Нежась в воде, Кала через некоторое время сбавляла вес, зато потом с лихвой возмещала обильной едой. Аппетит у нее был отменный, к тому же она не могла уснуть на пустой желудок, словно какой-то зверек грыз ее утробу, требуя пищи. И она даже по ночам вставала перекусить.

Да, эта чревоугодница была настолько жадной к еде, так она набрасывалась на нее, что часто пища попадала не в то горло, и женщина, поперхнувшись, начинала кашлять, задыхаться. Дукле приходил на помощь, терпеливо стучал кулаками по спине жены, пока та не проглатывала застрявший кусок.

Кала часто издавала громкие странные звуки: и-и-и! Соседи, заслышав их, крестились:

— Боже, боже, в ней сидит нечистая сила!

Во сне толстуха громко храпела, сопела и урчала, совсем как вулкан накануне извержения.

Дукле просыпался и переворачивал супругу на бок, чтобы унять храп.

Ходила Кала вперевалку, а шаги ее по полу отдавались в ушах, как стук мельницы.

Развитию тучности способствовал не только непомерный аппетит, но и спокойное равнодушие ко всему на свете. Ничто не нарушало этого безразличного покоя. Как-то Дукле сказал:

— Лошадь не пришла с пастбища. Что-то, видно, случилось.

— Это ее забота, — ответила супруга.

Когда лошадь все-таки приковыляла со сломанной ногой, Дукле сокрушался:

— Охромел конек, не может идти.

В ответ услышал:

— Значит, на то божья воля!

Когда несчастное животное погибло, хозяин горевал:

— Как нам теперь быть! Остались без лошади!
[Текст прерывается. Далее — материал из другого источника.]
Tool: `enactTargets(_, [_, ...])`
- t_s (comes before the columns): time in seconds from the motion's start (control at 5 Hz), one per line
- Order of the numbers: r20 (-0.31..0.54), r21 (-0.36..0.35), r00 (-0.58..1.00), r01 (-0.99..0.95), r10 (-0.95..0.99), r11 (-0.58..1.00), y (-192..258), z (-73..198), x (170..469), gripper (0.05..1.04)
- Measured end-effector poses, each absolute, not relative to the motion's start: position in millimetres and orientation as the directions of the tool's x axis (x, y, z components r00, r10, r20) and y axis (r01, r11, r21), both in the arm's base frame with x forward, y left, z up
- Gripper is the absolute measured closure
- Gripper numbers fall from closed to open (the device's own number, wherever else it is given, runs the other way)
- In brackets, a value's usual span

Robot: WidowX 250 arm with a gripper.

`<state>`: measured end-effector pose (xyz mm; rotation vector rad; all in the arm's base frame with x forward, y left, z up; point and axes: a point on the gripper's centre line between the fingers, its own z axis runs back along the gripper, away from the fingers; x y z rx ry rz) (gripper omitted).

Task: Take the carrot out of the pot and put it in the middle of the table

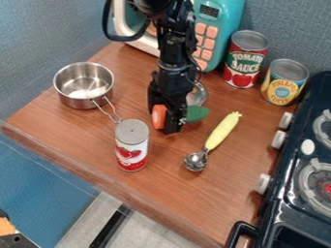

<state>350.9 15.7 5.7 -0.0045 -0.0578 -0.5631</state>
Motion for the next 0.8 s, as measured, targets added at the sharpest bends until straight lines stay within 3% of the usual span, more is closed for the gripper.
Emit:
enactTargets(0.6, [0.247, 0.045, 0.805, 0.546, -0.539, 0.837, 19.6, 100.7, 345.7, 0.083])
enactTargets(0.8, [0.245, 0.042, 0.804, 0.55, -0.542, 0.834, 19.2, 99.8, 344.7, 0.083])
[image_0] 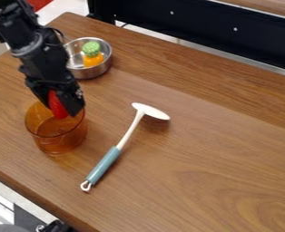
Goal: Put the red strawberry into the brown pot
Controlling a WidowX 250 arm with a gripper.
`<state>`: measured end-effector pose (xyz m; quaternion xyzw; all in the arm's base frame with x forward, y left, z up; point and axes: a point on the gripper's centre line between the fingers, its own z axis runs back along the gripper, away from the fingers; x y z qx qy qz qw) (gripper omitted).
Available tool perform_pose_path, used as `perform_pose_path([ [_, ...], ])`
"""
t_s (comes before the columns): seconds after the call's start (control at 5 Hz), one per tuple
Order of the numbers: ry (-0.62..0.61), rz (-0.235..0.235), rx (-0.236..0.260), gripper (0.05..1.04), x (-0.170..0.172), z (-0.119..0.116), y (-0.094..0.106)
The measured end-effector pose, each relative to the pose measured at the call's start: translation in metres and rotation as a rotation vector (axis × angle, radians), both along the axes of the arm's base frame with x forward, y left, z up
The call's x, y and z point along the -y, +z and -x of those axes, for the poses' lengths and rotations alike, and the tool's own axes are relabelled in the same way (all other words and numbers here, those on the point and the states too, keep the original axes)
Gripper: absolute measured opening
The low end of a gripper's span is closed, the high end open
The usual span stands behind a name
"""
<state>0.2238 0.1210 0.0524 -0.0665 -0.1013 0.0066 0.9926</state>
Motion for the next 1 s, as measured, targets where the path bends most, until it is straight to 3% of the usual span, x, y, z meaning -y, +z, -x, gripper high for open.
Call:
perform_pose_path([
  [0.2,-0.001,-0.028,-0.005,0.811,-0.004,0.000,-0.003],
  [0.6,-0.041,-0.078,-0.041,0.999,0.000,0.004,-0.010],
  [0.8,-0.051,-0.068,-0.050,0.999,0.002,0.006,-0.008],
  [1.0,-0.039,-0.052,-0.028,0.999,0.000,0.007,0.004],
])
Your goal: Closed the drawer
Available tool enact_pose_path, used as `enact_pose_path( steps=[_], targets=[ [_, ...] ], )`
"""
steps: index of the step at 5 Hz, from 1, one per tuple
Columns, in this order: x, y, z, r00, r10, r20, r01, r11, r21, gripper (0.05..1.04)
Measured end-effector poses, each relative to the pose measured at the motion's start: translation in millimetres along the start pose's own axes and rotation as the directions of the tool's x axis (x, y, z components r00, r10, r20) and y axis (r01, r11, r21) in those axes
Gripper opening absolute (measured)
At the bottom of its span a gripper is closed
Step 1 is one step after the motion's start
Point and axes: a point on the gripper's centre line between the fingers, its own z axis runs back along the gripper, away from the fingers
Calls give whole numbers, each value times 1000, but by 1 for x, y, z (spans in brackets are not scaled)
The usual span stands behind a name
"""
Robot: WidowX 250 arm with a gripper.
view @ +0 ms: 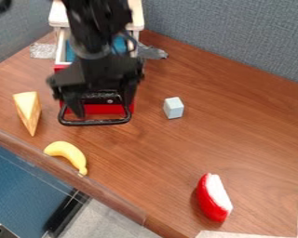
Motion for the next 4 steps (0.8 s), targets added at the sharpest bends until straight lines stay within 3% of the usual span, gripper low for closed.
enact_pose_path(
  steps=[1,2,3,4],
  targets=[
    [-10,9,-21,999,-28,-34,30,998,53,1001],
    [-14,20,-40,993,-47,-107,58,993,107,1001],
    [-12,29,-49,985,-55,-165,76,989,128,1001],
    [-4,35,-52,976,-65,-206,87,992,96,1001]
  ],
)
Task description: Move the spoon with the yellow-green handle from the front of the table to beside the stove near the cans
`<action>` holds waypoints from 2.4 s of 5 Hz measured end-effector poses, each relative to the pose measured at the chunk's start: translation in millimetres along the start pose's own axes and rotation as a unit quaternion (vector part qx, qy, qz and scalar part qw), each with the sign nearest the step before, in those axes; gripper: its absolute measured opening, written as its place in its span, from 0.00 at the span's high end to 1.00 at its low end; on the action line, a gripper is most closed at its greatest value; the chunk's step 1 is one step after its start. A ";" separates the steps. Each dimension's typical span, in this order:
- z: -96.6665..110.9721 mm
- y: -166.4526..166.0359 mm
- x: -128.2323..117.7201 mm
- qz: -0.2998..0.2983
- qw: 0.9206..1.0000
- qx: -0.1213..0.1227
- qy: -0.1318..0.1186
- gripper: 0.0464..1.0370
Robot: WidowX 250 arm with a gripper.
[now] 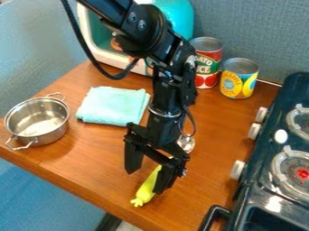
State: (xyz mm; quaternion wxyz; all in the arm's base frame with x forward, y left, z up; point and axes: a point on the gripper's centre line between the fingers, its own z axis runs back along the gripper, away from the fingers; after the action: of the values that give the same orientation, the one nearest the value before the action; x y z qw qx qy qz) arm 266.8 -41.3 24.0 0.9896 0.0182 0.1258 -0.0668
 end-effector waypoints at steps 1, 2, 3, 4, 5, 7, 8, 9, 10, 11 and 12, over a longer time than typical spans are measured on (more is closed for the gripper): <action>-6.7 0.5 1.3 0.011 1.000 0.002 0.008 0.10; -9.8 -1.1 2.0 0.020 1.000 -0.002 0.011 0.38; -9.8 -2.0 2.7 0.022 1.000 -0.005 0.009 0.58; -6.0 -1.3 3.4 0.036 0.999 0.006 0.012 0.59; 3.5 -1.4 10.0 0.043 0.999 0.010 -0.001 0.59; 40.8 -10.0 33.4 0.036 0.998 0.015 -0.057 0.59; 48.8 -11.2 47.1 0.037 0.997 0.013 -0.068 0.59; 49.4 -15.7 65.9 0.039 0.997 0.004 -0.062 0.59; 45.3 -18.5 83.0 0.038 0.998 0.000 -0.052 0.59; 41.1 -21.2 103.0 0.041 0.998 -0.003 -0.041 0.59; 35.6 -22.9 118.7 0.043 0.999 -0.005 -0.029 0.59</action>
State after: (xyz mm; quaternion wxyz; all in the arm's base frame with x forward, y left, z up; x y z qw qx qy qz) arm 386.3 -81.0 28.2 0.9949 0.0162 0.0967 -0.0240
— Судьба, — было сказано ему.

Водил Дукле Калу и к врачам, и к знахарям, ворожеям, посылал в санатории, только ничего не помогало. Пациентке советовали придерживаться диеты, пить лекарства, травы для похудания, двигаться, работать физически. Все тщетно. Дукле ставил жену на весы и вздыхал, глядя на стрелку: опять прибавила.

— Не ее надо взвешивать, — усмехались люди, — а ее обеды да ужины!
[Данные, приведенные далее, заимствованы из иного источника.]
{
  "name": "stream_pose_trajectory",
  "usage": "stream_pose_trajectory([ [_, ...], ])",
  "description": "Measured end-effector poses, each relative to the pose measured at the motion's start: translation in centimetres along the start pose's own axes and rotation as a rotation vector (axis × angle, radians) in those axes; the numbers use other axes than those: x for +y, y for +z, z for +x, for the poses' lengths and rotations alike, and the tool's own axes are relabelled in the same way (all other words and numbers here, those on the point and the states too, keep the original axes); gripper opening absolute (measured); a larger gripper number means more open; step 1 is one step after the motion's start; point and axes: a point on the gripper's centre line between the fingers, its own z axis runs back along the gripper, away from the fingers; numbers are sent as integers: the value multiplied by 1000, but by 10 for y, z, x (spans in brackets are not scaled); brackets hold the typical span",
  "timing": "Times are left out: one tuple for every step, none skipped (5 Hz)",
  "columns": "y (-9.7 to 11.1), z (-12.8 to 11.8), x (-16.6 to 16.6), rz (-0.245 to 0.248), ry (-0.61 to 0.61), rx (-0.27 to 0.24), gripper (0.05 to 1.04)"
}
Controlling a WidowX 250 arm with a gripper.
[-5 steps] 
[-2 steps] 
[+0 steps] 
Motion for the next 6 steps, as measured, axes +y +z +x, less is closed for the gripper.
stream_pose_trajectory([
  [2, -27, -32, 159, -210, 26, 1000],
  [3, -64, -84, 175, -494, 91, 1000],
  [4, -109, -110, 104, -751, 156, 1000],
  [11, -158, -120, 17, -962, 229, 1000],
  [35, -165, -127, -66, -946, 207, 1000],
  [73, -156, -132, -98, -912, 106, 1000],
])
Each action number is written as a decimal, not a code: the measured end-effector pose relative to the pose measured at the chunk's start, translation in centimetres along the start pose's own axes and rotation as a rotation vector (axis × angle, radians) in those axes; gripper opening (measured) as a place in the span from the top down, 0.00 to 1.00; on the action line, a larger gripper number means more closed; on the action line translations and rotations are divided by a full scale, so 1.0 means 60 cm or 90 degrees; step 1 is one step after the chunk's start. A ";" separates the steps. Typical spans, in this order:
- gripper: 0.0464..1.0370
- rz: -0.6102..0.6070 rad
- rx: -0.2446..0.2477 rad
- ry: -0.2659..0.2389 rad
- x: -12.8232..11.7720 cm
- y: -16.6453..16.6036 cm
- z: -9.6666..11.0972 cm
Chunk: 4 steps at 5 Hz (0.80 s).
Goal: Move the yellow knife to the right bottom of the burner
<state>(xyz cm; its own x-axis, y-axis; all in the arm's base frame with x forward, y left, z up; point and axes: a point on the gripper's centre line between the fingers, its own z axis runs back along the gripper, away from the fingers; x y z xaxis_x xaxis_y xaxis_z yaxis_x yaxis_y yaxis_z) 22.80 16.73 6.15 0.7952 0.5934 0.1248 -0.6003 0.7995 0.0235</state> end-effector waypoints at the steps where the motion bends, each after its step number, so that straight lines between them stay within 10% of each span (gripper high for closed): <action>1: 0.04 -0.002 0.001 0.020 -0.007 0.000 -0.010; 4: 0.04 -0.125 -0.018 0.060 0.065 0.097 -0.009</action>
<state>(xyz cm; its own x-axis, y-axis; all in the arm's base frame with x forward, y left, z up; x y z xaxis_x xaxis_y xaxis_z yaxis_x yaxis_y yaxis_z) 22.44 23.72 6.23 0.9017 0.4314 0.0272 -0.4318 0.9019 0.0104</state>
Кожа толстухи, туго натянутая, как на барабане, вызывала у нее неприятные ощущения — часто начинался зуд, потому Кала без конца почесывалась. Не могла дотянуться сама — приходил на помощь Дукле. Сначала по телу бегали приятные мурашки, потом появлялась краснота, которую муж смазывал ракией и камфарой.

Кала стала толстеть еще в детстве. Мать кормила ее грудью неслыханно долго — целых семь лет. Когда родился Мил, мать сделала попытку оторвать от груди годовалую дочь: мазала соски пахучей травой — не помогало, натирала горьким перцем — Кала все выдерживала и вместе с братиком требовала своей порции материнского молока. Мать, сжалившись, смирилась. Милу пришла пора переходить на другую пищу, попробовали перевести на нее и Калу, но не тут-то было. Девочке минуло два года, и все решили: ну уж теперь-то тянуть нельзя; однако снова не удалось отвадить дитя от младенческого занятия. Не удалось и через год, и через три. Только на седьмом годочке, когда толстушка пошла в школу и одноклассники начали ее дразнить, она бросила приставать к матери, зато проснулся двойной аппетит. Кала поглощала пищу с алчностью и, конечно, раздувалась, как на дрожжах. Стала невестой, а парни сторонились ее. Никому не приходило в голову взять такую тушу в жены. Один только Дукле околачивался возле нее, провожал взглядом, когда она шла по селу, плелся следом, не отводя глаз. Он приценивался, как покупатель, приглядевший себе корову. Когда Дукле смотрел на девушку издалека, она казалась ему красивой, складной и даже средней комплекции, а когда видел вблизи, то впечатление менялось. И он колебался, раздумывал и не мог прийти ни к какому выводу.